The Ulk Bog sneered at her. “It wasn’t my fault it found you instead of me. I didn’t do anything to make it come after you. I was just trying to hide in the trees, because Drachas don’t climb and they can’t fly close in where there are branches that might get in the way of their wings, so I …”

She held out her hand beseechingly and stopped him midsentence. She doubted he was telling the truth, but then again she wasn’t sure he would recognize the truth if it bit him on the nose. There wasn’t much about Ulk Bogs in the Druid Histories, but if they were all like this one, they were pretty good at shifting blame.

“Never mind,” she told him. “It doesn’t matter.”

She cast about for help from any quarter, but there was none to be found. She was alone and stuck with this fast-talking creature unless she set him free, which she wasn’t ready to do quite yet. She still might learn something from him if she gave herself a chance. Even by just letting him rattle on, she might stumble over something that would help.

“Tell me your name,” she said.

He drew himself up. “Weka Dart. What’s yours?”

“Grianne.” She abandoned the Ard Rhys designation because it clearly meant nothing to him. “Tell me more about the Dragon Line. Have there ever been any buildings up here on this bluff? A castle, perhaps?”

He laughed. “Dragons don’t need buildings! They rule this territory of the Jarka Ruus. Everything else stays away. If you want buildings, you need to go down onto the plains where the Straken live. Your kind.”

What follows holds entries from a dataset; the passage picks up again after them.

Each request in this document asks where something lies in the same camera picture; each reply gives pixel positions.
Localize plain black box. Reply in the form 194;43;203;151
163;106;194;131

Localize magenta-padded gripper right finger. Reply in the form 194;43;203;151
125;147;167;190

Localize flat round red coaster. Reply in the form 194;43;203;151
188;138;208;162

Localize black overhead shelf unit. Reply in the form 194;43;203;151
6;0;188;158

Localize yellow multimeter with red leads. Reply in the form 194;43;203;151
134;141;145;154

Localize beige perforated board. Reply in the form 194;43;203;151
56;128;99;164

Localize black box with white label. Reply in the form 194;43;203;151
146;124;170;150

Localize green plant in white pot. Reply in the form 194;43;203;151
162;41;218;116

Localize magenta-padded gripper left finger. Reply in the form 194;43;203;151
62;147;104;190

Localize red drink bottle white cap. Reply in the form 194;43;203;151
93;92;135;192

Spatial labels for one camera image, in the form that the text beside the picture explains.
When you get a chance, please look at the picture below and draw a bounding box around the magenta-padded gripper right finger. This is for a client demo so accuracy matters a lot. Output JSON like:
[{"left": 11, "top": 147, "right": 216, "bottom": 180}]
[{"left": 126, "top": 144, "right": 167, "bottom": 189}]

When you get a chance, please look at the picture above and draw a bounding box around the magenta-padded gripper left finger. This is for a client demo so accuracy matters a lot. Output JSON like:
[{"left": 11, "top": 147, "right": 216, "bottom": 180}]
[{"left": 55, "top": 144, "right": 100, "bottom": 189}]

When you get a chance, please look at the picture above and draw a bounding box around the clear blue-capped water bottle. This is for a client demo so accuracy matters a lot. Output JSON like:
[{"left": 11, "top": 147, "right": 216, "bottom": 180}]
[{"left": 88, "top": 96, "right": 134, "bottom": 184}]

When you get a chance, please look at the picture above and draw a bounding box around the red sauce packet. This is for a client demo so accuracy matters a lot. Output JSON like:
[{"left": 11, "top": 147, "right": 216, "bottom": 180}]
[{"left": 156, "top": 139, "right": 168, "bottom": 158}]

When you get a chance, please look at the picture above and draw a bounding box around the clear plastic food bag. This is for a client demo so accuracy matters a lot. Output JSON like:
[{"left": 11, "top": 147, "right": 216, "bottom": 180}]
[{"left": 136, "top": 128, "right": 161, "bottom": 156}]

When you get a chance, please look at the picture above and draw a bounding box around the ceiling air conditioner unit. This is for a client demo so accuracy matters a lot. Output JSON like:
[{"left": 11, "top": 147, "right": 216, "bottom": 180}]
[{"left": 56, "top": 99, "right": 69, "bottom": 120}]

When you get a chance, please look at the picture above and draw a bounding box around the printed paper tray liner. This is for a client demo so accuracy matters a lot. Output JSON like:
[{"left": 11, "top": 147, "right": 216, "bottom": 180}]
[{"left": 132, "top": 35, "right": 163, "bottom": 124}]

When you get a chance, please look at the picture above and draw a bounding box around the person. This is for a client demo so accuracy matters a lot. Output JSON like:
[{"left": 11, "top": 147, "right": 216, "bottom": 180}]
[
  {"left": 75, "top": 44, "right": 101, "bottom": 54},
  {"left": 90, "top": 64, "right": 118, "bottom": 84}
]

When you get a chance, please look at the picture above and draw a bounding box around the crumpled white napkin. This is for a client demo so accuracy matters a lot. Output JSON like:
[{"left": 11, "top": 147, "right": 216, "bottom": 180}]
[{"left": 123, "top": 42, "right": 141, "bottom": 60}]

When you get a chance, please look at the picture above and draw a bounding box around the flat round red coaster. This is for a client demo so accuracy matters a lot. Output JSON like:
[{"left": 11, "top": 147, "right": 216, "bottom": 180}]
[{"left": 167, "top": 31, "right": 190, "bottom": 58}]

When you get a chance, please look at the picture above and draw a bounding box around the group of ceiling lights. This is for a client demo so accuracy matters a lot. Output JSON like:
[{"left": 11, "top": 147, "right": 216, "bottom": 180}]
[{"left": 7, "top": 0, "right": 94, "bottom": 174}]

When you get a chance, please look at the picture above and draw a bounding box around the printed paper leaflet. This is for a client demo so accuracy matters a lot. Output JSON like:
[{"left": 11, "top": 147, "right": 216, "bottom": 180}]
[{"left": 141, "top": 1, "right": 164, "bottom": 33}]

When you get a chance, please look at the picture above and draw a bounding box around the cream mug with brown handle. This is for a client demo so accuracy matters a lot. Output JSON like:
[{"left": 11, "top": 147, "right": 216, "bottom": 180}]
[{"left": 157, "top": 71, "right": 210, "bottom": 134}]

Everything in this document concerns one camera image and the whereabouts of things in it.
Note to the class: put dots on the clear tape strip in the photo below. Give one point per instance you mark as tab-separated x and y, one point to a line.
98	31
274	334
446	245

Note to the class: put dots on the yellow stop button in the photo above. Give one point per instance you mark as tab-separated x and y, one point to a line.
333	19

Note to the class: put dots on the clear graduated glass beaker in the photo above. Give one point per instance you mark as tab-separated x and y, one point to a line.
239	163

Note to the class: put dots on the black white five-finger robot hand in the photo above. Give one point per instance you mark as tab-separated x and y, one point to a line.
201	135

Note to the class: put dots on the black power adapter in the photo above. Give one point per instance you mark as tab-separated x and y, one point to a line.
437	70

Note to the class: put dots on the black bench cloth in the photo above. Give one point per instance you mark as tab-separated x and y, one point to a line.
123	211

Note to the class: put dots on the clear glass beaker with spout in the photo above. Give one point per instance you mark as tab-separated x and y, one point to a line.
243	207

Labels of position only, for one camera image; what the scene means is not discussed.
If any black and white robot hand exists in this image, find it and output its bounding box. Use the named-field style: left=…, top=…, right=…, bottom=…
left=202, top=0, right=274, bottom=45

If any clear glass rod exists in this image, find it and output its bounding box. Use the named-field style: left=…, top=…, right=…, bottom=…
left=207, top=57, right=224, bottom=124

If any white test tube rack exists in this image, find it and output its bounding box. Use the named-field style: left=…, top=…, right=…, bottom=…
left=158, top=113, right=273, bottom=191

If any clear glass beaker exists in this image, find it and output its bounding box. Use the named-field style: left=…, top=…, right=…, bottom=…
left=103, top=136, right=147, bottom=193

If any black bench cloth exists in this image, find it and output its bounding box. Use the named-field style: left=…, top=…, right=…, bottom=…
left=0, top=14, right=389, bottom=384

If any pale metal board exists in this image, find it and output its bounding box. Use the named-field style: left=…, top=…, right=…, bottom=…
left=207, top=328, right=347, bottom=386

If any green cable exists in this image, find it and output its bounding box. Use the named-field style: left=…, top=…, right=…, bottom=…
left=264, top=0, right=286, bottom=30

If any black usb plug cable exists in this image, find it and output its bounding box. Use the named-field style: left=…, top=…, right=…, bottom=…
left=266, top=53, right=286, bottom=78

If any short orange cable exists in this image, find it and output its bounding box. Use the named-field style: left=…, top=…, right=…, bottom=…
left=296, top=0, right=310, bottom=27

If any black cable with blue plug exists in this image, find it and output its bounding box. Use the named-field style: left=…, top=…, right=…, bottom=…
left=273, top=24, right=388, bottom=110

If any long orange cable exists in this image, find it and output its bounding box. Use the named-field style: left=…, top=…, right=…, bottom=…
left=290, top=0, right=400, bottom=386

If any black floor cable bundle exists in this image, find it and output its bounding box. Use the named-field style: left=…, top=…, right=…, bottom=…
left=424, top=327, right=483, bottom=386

My kind. She remembered suddenly that they were speaking in the Elven tongue—an ancient dialect, but Elven nevertheless, a Faerie language. The Elves were the original people, the only true Faerie Race to survive the Great Wars. There had been Elves forever in the world. If this was the past, even if she was all the way back to the time of the Word, there would be Elves.

“Tell me, Weka Dart,” she said. “Are there Elves close by? Where do the Elves live?”

The look he gave her was filled with disdain. “Are you stupid? There are no Elves here! Elves are forbidden! We cast them out, back when we made this world! Jarka Ruus ba’enthal corpa u’pahs!”

She had no idea what he was saying, but she got the message anyway. “But there must be Elves. You are speaking in the Elven tongue.”

He became enraged. “I speak Ulk Bog, my tongue, my language, and it does not sound anything at all like Elfish! I will hurt you if you say that again, whether you are Straken or not! No one can call an Ulk Bog an Elf! We are the free peoples, the world of the ca’rel orren pu’u! Jarka Ruus!”

For a moment she was afraid he was going to attack her; his face was twisted in fury, and his breathing had turned quick and dangerous. She could not imagine why he was reacting that way. If he knew about the Elves, this must be the Old World, and the Elves had always been a part of it, not separate from it, not until after the war when the bad Faerie creatures had been exiled to—

She went still, realization flooding through her, so dark it threatened to bury her in an avalanche of horror. No, she must be mistaken, she thought. But she remembered now the origin of the words Jarka Ruus. She had never heard them spoken; she had read them. They were words from the Druid Histories—Elven words, whether Weka Dart liked it or not. They meant banished peoples, and they had been used first in a time before the Four Lands existed, long ago in the beginning, when the war fought between good and evil Faerie creatures reached its climax.

But she had to be certain. “Ulk Bog,” she said to him. “You say there are dragons. Are there giants, as well? Are there demonspawn and goblins? Are there warlocks and witches and ogres?”

He nodded at once. “Of course.”

She took a deep breath. “Are there Furies?”

He grinned at her with unsettling purpose. “Everywhere.”

She was frozen by that single word. Everywhere. Furies. No Elves, only monsters that preyed on each other and those more helpless. The Ellcrys had shut them all away thousands of years ago in a place that no human had ever gone into.

Until now.

She exhaled slowly. She was inside the Forbidding.